Russian New Year's Eve
Author: Grace Carter
January 1st, and again on January 13th. Whoo!
How to say Happy New Year:
"All together now: SNO-vim GO-dahm! Schnis-LEE-vah-vah NO-vah-vah GO-dah! Just don’t ask us how to write it in Cyrillic script.
Ever wondered why the October Revolution took place in November? It's because until that fateful day in 1917, the Russians went by the old Julian calendar (explained briefly in the history section of Western New Year). Before the switch to Communism occurred, Christmas in Russia occurred on what was January 7th according to the new Gregorian calendar. Along with a new calendar came a strict government that forbade religious holidays.

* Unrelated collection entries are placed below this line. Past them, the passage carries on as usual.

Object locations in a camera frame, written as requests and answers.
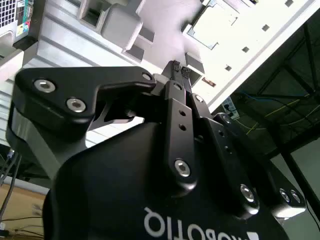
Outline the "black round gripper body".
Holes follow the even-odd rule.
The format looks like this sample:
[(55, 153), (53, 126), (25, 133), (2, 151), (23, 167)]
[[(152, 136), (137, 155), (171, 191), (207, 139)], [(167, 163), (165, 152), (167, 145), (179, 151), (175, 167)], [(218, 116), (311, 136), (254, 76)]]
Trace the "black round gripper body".
[(169, 166), (164, 129), (143, 123), (67, 160), (43, 205), (47, 240), (286, 240), (288, 235), (266, 207), (242, 219), (219, 200), (217, 179), (207, 175), (211, 157), (204, 140), (188, 146), (179, 129), (181, 153), (193, 189), (183, 183), (181, 165)]

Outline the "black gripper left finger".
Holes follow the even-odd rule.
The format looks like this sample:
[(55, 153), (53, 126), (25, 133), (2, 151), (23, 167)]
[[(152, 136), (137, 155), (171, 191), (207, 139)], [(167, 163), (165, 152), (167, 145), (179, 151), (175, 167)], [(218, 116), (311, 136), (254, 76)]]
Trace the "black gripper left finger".
[(25, 158), (37, 160), (53, 181), (62, 165), (138, 125), (163, 127), (164, 158), (189, 176), (192, 159), (175, 160), (178, 130), (194, 140), (192, 108), (182, 75), (169, 62), (162, 74), (138, 66), (27, 68), (17, 73), (6, 137)]

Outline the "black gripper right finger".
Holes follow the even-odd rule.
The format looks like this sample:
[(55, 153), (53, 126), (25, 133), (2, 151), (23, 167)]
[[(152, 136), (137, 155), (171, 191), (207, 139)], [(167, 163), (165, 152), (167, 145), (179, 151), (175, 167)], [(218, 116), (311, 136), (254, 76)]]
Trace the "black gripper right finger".
[(211, 115), (205, 101), (191, 91), (190, 69), (182, 67), (187, 103), (196, 119), (196, 129), (211, 153), (207, 176), (215, 177), (222, 192), (219, 203), (239, 219), (249, 219), (267, 210), (278, 219), (288, 219), (306, 210), (306, 201), (280, 170), (258, 150), (225, 113)]

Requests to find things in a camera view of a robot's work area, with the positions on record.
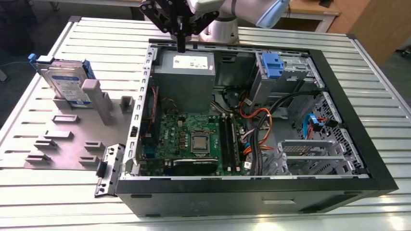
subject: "white table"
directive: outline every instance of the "white table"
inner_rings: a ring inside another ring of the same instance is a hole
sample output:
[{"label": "white table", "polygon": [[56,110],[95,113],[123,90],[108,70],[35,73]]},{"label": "white table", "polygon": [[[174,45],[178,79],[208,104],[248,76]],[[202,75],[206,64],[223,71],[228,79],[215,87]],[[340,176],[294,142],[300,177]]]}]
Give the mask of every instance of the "white table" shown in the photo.
[{"label": "white table", "polygon": [[[83,18],[67,24],[49,55],[85,56],[103,90],[116,98],[138,87],[150,38],[168,38],[150,22]],[[57,110],[53,93],[36,75],[0,131],[0,167],[13,167],[0,170],[0,227],[43,231],[411,229],[411,111],[358,41],[338,34],[240,28],[240,42],[323,50],[399,190],[320,215],[138,218],[119,198],[93,198],[95,172],[21,168],[31,136],[41,134],[41,120]]]}]

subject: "ram slot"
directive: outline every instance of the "ram slot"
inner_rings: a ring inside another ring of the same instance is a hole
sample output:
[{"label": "ram slot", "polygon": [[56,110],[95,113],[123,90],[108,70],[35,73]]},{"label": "ram slot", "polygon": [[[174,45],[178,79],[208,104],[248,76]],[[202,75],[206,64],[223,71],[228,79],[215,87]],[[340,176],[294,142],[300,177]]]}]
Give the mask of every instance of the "ram slot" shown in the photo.
[{"label": "ram slot", "polygon": [[220,126],[220,146],[222,146],[222,158],[223,158],[223,169],[228,170],[230,166],[230,153],[227,146],[227,132],[226,132],[226,118],[220,117],[219,119]]},{"label": "ram slot", "polygon": [[230,154],[230,164],[231,164],[231,170],[235,171],[236,170],[236,153],[235,153],[235,143],[234,143],[234,136],[235,133],[232,131],[232,122],[231,122],[231,118],[227,117],[226,118],[226,138],[227,138],[227,148],[228,148],[228,154]]},{"label": "ram slot", "polygon": [[235,159],[235,169],[234,171],[239,172],[240,171],[240,152],[239,152],[239,142],[238,142],[238,133],[236,133],[236,120],[231,116],[231,131],[232,131],[232,143],[234,143],[234,159]]}]

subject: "expansion slot bracket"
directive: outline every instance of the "expansion slot bracket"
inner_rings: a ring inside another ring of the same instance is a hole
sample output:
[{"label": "expansion slot bracket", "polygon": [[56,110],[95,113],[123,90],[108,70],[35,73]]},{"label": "expansion slot bracket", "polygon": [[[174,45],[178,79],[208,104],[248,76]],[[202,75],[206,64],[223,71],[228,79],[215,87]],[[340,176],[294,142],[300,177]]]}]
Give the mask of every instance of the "expansion slot bracket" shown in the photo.
[{"label": "expansion slot bracket", "polygon": [[95,198],[116,196],[116,186],[120,177],[120,168],[124,156],[124,145],[115,144],[108,146],[104,158],[99,163],[96,175],[99,177]]}]

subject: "gray holder block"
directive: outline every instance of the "gray holder block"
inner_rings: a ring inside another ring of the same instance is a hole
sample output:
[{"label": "gray holder block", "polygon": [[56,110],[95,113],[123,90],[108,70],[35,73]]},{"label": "gray holder block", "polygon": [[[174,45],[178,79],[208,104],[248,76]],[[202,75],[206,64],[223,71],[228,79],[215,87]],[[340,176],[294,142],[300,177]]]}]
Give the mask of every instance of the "gray holder block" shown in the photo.
[{"label": "gray holder block", "polygon": [[83,166],[97,166],[100,159],[96,156],[80,156],[79,163]]},{"label": "gray holder block", "polygon": [[57,144],[51,139],[39,139],[39,140],[35,141],[35,147],[37,149],[51,149],[51,150],[55,150],[55,149],[57,149]]},{"label": "gray holder block", "polygon": [[71,105],[67,100],[56,99],[56,97],[53,97],[52,101],[56,104],[59,110],[71,110]]},{"label": "gray holder block", "polygon": [[110,98],[110,95],[108,95],[107,92],[103,92],[103,98],[106,99],[108,110],[112,111],[114,110],[114,103],[111,101],[111,98]]},{"label": "gray holder block", "polygon": [[44,132],[43,137],[45,139],[72,139],[73,134],[71,131],[49,131]]},{"label": "gray holder block", "polygon": [[31,164],[48,164],[52,159],[45,154],[29,154],[25,161]]},{"label": "gray holder block", "polygon": [[84,148],[92,152],[92,151],[104,151],[106,146],[101,143],[101,141],[85,141],[84,142]]},{"label": "gray holder block", "polygon": [[100,89],[100,82],[96,79],[85,79],[81,89],[93,103],[93,107],[99,113],[104,125],[110,125],[112,123],[112,117],[110,114],[111,106],[107,104],[107,99],[104,98]]},{"label": "gray holder block", "polygon": [[120,100],[120,109],[123,114],[124,113],[131,113],[134,112],[134,107],[135,107],[135,99],[132,96],[122,96]]},{"label": "gray holder block", "polygon": [[52,117],[52,121],[55,123],[79,123],[80,122],[80,118],[79,118],[77,115],[71,115],[71,114],[55,115]]}]

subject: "power supply label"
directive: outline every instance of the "power supply label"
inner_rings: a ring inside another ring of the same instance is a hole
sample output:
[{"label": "power supply label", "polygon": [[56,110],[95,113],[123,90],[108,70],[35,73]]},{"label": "power supply label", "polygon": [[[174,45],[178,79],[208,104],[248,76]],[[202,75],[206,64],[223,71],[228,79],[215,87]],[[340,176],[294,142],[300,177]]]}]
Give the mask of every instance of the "power supply label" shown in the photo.
[{"label": "power supply label", "polygon": [[208,69],[207,57],[176,55],[172,60],[172,67],[184,69]]},{"label": "power supply label", "polygon": [[81,90],[80,79],[71,76],[52,76],[60,94],[65,100],[76,107],[85,107],[91,104],[87,94]]}]

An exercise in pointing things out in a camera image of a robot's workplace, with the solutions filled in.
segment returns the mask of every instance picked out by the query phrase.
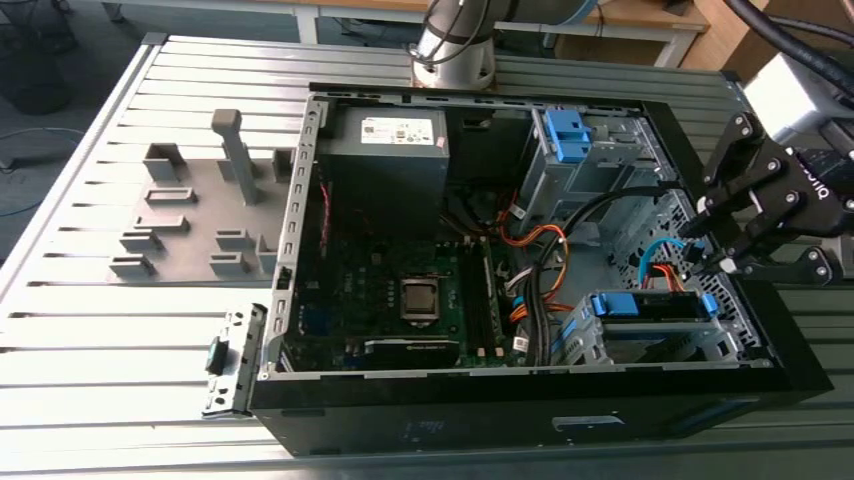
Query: aluminum extrusion table
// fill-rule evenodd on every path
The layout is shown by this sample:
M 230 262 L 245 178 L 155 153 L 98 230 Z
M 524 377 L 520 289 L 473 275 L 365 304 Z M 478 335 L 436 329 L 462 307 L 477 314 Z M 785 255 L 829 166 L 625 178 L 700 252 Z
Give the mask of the aluminum extrusion table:
M 257 129 L 246 136 L 254 155 L 268 155 L 297 142 L 310 81 L 408 85 L 408 65 L 397 50 L 147 37 L 0 271 L 0 470 L 202 469 L 189 475 L 206 479 L 340 478 L 314 471 L 332 467 L 378 478 L 377 466 L 390 477 L 492 480 L 851 474 L 854 295 L 840 288 L 783 291 L 836 391 L 681 441 L 294 459 L 254 419 L 202 421 L 203 365 L 222 315 L 235 303 L 266 302 L 269 290 L 105 284 L 149 179 L 143 150 L 175 142 L 186 157 L 215 161 L 211 112 L 238 108 Z M 715 73 L 529 58 L 501 58 L 498 71 L 512 93 L 669 102 L 704 157 L 743 108 L 739 89 Z

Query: floor
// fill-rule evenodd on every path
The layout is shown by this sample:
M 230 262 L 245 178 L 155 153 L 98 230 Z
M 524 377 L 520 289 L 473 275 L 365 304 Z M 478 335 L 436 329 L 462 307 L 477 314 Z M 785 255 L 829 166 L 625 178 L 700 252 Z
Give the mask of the floor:
M 114 24 L 99 3 L 73 0 L 71 7 L 69 22 L 81 45 L 57 60 L 75 92 L 74 100 L 58 113 L 27 116 L 0 98 L 0 137 L 33 127 L 86 131 L 147 32 L 300 41 L 297 21 L 289 15 L 126 5 L 127 21 Z M 320 20 L 321 43 L 400 48 L 417 41 L 421 33 L 416 24 L 353 22 L 345 28 L 337 22 L 332 18 Z M 500 38 L 502 54 L 552 55 L 540 47 L 538 34 L 508 32 Z M 37 132 L 0 140 L 0 155 L 17 159 L 15 169 L 0 170 L 0 264 L 37 209 L 14 212 L 37 205 L 47 194 L 71 155 L 74 137 L 71 133 Z

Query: cpu socket
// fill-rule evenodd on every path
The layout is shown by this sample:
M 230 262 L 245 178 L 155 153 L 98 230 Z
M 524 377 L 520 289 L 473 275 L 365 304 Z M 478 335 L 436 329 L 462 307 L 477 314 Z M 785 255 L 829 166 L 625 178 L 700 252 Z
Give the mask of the cpu socket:
M 414 327 L 425 328 L 440 320 L 440 280 L 401 280 L 401 318 Z

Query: white label
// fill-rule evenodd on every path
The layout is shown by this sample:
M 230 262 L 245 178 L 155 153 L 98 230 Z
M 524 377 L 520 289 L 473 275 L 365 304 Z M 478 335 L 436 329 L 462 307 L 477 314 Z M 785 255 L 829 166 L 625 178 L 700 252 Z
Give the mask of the white label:
M 513 205 L 510 205 L 510 213 L 513 213 L 513 216 L 517 217 L 520 220 L 522 220 L 525 218 L 526 215 L 526 211 L 522 207 L 520 207 L 520 205 L 517 205 L 516 203 Z
M 518 352 L 529 352 L 529 339 L 524 337 L 516 337 L 513 339 L 513 349 Z
M 362 143 L 433 145 L 433 121 L 429 118 L 369 117 L 362 120 Z

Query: ram slot
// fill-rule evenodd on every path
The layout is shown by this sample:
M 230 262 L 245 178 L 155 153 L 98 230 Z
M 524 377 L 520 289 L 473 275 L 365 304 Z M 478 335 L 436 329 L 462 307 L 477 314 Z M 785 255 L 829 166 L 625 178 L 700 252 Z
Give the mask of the ram slot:
M 460 258 L 469 353 L 478 356 L 494 356 L 496 335 L 492 323 L 484 247 L 478 244 L 462 246 Z

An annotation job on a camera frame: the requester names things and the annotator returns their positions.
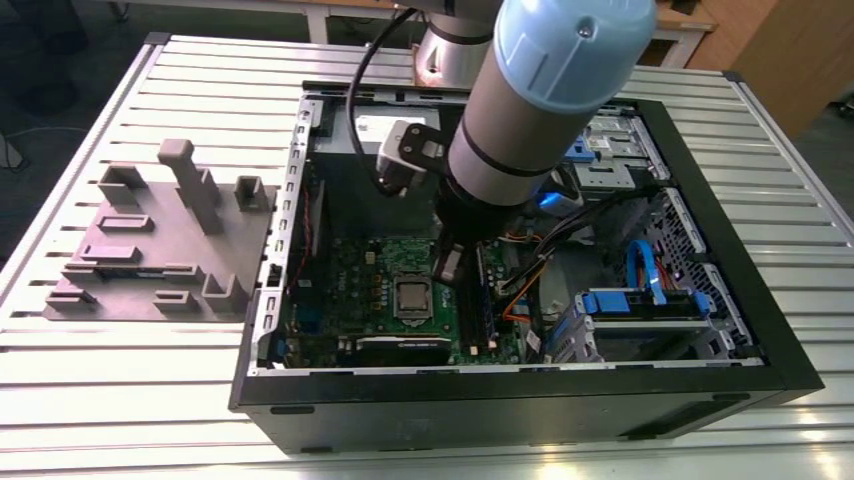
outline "wooden cabinet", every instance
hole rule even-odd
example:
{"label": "wooden cabinet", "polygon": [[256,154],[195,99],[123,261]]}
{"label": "wooden cabinet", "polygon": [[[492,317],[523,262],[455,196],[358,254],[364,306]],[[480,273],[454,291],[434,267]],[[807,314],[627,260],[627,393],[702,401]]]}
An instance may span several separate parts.
{"label": "wooden cabinet", "polygon": [[703,0],[718,21],[687,68],[741,73],[790,137],[854,80],[853,0]]}

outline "green motherboard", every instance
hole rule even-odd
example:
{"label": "green motherboard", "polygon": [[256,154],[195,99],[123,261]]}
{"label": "green motherboard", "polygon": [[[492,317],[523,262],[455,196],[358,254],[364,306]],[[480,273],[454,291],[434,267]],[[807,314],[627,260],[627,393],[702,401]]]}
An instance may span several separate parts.
{"label": "green motherboard", "polygon": [[[326,338],[347,335],[440,337],[452,345],[448,364],[519,363],[515,327],[511,333],[495,337],[494,348],[486,351],[472,351],[460,345],[454,289],[430,280],[432,246],[434,240],[424,238],[335,239],[323,314],[315,333]],[[507,272],[500,244],[483,248],[483,261],[484,274],[494,284]],[[498,322],[499,312],[495,313],[491,320]],[[311,336],[304,338],[303,356],[308,363],[314,367],[335,367],[328,344],[312,342]]]}

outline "cpu socket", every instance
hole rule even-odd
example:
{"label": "cpu socket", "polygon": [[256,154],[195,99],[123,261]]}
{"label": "cpu socket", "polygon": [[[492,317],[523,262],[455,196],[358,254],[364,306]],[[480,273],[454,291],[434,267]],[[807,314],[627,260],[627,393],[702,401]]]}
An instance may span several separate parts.
{"label": "cpu socket", "polygon": [[418,327],[432,318],[432,280],[420,274],[400,274],[394,278],[395,318]]}

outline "slotted aluminum plate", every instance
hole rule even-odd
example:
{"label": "slotted aluminum plate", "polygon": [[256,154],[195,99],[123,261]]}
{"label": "slotted aluminum plate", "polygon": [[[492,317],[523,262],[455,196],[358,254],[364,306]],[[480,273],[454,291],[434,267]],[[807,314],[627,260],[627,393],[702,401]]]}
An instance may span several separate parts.
{"label": "slotted aluminum plate", "polygon": [[[226,408],[240,325],[49,322],[39,315],[111,162],[148,181],[166,137],[220,182],[276,185],[303,80],[348,81],[363,49],[174,36],[147,45],[0,275],[0,472],[148,478],[830,478],[854,471],[850,221],[749,90],[638,68],[625,96],[665,103],[827,388],[673,441],[287,457]],[[408,51],[366,82],[411,84]]]}

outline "light blue robot joint cap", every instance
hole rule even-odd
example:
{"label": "light blue robot joint cap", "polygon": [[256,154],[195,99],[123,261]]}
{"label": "light blue robot joint cap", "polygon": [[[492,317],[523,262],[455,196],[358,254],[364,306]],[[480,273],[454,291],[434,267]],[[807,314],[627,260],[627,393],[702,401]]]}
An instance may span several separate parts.
{"label": "light blue robot joint cap", "polygon": [[654,30],[654,0],[506,0],[495,22],[498,66],[536,107],[590,112],[626,84]]}

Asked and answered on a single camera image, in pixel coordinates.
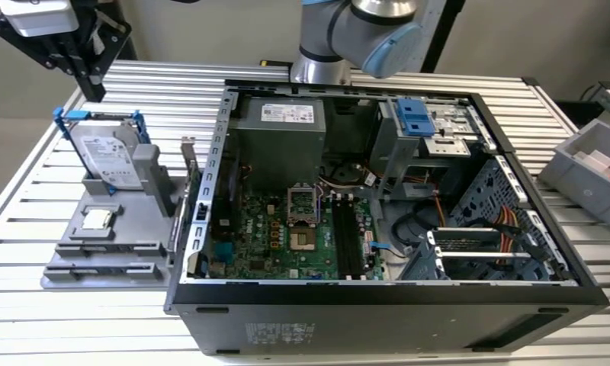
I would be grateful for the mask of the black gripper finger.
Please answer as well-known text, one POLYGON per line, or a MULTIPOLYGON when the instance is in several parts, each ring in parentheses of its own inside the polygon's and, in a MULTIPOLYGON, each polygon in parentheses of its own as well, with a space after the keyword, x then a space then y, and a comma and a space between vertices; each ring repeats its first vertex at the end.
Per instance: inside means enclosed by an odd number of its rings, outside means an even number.
POLYGON ((131 25, 123 19, 113 19, 108 14, 97 14, 92 32, 93 56, 89 61, 89 101, 101 101, 105 96, 103 79, 117 59, 131 36, 131 25))
POLYGON ((92 15, 79 20, 79 28, 59 34, 25 37, 0 14, 0 38, 47 69, 60 68, 75 77, 84 97, 92 101, 91 68, 87 42, 92 31, 92 15))

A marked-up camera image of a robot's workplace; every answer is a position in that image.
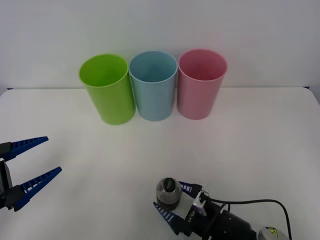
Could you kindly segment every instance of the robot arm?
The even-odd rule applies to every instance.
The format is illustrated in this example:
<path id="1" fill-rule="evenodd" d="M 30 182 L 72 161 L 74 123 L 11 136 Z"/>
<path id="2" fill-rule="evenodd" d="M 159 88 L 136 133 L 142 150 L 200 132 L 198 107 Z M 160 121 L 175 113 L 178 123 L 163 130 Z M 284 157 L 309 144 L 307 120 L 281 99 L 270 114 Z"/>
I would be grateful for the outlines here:
<path id="1" fill-rule="evenodd" d="M 194 199 L 185 219 L 170 211 L 178 205 L 182 192 Z M 203 190 L 201 185 L 178 182 L 173 178 L 161 180 L 157 186 L 156 195 L 158 203 L 154 202 L 153 205 L 176 235 L 183 232 L 189 237 L 194 232 L 203 240 L 289 239 L 280 230 L 273 227 L 262 227 L 257 233 L 252 230 L 248 222 L 230 213 L 230 204 L 270 202 L 268 199 L 247 203 L 218 201 L 222 203 L 222 205 L 218 205 L 216 204 L 217 200 L 210 198 L 209 193 Z M 226 205 L 229 206 L 228 210 L 223 210 Z M 288 231 L 289 236 L 291 236 L 290 224 L 288 225 Z"/>
<path id="2" fill-rule="evenodd" d="M 0 144 L 0 158 L 3 159 L 0 160 L 0 209 L 7 207 L 9 210 L 13 208 L 15 212 L 20 210 L 36 193 L 62 171 L 61 167 L 57 167 L 23 184 L 16 186 L 12 184 L 6 162 L 48 140 L 48 137 L 43 136 Z"/>

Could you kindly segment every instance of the plastic cup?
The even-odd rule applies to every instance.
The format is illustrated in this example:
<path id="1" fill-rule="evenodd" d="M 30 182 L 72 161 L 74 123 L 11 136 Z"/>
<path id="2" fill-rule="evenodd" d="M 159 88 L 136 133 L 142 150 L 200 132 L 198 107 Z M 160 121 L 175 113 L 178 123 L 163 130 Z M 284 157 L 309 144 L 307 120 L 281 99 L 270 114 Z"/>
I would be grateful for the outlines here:
<path id="1" fill-rule="evenodd" d="M 101 119 L 108 124 L 123 124 L 136 111 L 128 74 L 128 63 L 114 54 L 94 56 L 79 71 Z"/>
<path id="2" fill-rule="evenodd" d="M 177 70 L 176 59 L 162 51 L 147 51 L 131 61 L 135 102 L 144 119 L 161 121 L 171 114 Z"/>
<path id="3" fill-rule="evenodd" d="M 208 49 L 193 49 L 179 60 L 177 108 L 188 119 L 207 117 L 227 72 L 227 61 Z"/>

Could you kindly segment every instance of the white surface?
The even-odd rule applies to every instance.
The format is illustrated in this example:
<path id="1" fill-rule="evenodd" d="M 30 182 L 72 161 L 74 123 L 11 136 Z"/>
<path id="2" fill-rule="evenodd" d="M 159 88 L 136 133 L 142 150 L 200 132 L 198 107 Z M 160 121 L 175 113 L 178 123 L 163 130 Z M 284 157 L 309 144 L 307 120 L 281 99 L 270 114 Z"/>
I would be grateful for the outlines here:
<path id="1" fill-rule="evenodd" d="M 0 210 L 0 239 L 174 240 L 152 204 L 166 176 L 206 184 L 216 199 L 277 199 L 294 240 L 319 239 L 320 106 L 305 88 L 223 88 L 204 120 L 175 109 L 108 125 L 83 89 L 9 90 L 0 111 L 0 143 L 49 137 L 8 162 L 14 185 L 62 167 L 22 210 Z M 231 211 L 287 233 L 276 204 Z"/>
<path id="2" fill-rule="evenodd" d="M 319 85 L 319 0 L 2 0 L 0 87 L 78 88 L 88 58 L 211 48 L 224 86 Z"/>

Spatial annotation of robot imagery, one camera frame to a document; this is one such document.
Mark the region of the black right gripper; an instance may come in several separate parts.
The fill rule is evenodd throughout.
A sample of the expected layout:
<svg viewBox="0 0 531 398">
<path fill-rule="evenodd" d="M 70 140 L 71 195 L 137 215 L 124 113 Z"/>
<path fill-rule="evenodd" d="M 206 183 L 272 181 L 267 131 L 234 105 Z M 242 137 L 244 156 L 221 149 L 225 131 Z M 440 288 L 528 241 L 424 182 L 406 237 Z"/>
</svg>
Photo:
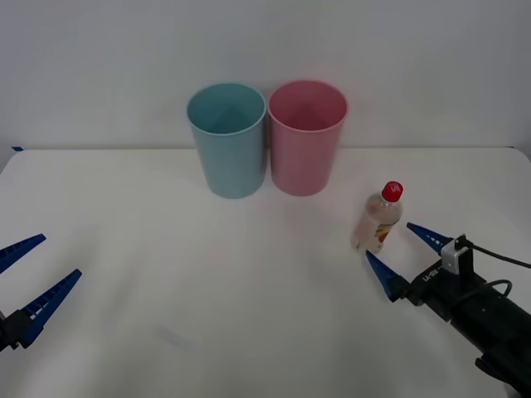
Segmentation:
<svg viewBox="0 0 531 398">
<path fill-rule="evenodd" d="M 411 222 L 407 223 L 407 229 L 439 256 L 443 247 L 452 241 L 450 237 Z M 486 284 L 486 280 L 475 272 L 472 272 L 470 278 L 462 281 L 459 275 L 446 270 L 441 260 L 420 273 L 410 284 L 371 251 L 366 250 L 365 256 L 384 293 L 392 303 L 399 299 L 408 299 L 415 306 L 426 305 L 445 322 L 453 318 L 452 309 L 462 296 Z"/>
</svg>

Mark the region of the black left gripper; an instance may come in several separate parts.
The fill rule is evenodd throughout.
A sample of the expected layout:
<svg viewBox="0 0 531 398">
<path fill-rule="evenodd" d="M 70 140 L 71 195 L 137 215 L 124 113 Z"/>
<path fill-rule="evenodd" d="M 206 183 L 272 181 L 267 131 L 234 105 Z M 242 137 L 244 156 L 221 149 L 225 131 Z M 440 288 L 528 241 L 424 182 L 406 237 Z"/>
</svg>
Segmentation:
<svg viewBox="0 0 531 398">
<path fill-rule="evenodd" d="M 0 249 L 0 273 L 9 269 L 45 240 L 46 237 L 39 234 Z M 1 313 L 0 351 L 8 347 L 15 350 L 19 346 L 31 346 L 81 276 L 81 271 L 75 269 L 25 307 L 7 317 Z"/>
</svg>

Horrifyingly to many, Christmas, formerly the most beloved day of Russians, became verboten. Luckily, the country's leaders weren't against secular partying, and New Year's moved into the frontrunner's spot in the raddest-day-of-the-year competition. It took 75 years for Christmas to be openly observed again, and by that time, people had become pretty damn fond of January 1st. But, many agreed, it somehow didn't feel right to celebrate the New Year before Christmas-still recognized on January 7. So the wily Russians reinstated the Old New Year according the Julian calendar, and now they have nights of New Year's merry-making, although only the first one is the official holiday.
Values and traditions:
Because New Year essentially replaced Christmas, a lot of traditions have carried over. Hence, on the eve of the New Year, children gather around a decorated fir tree and await Grandfather Frost (a.k.a. Ded Moroz) and his granddaughter, the Snow Maiden-the Russian version of Santa and his elves. Lucky kids might actually meet them, never suspecting their favorite holiday characters are some disguised college kids making a few bucks over the New Year.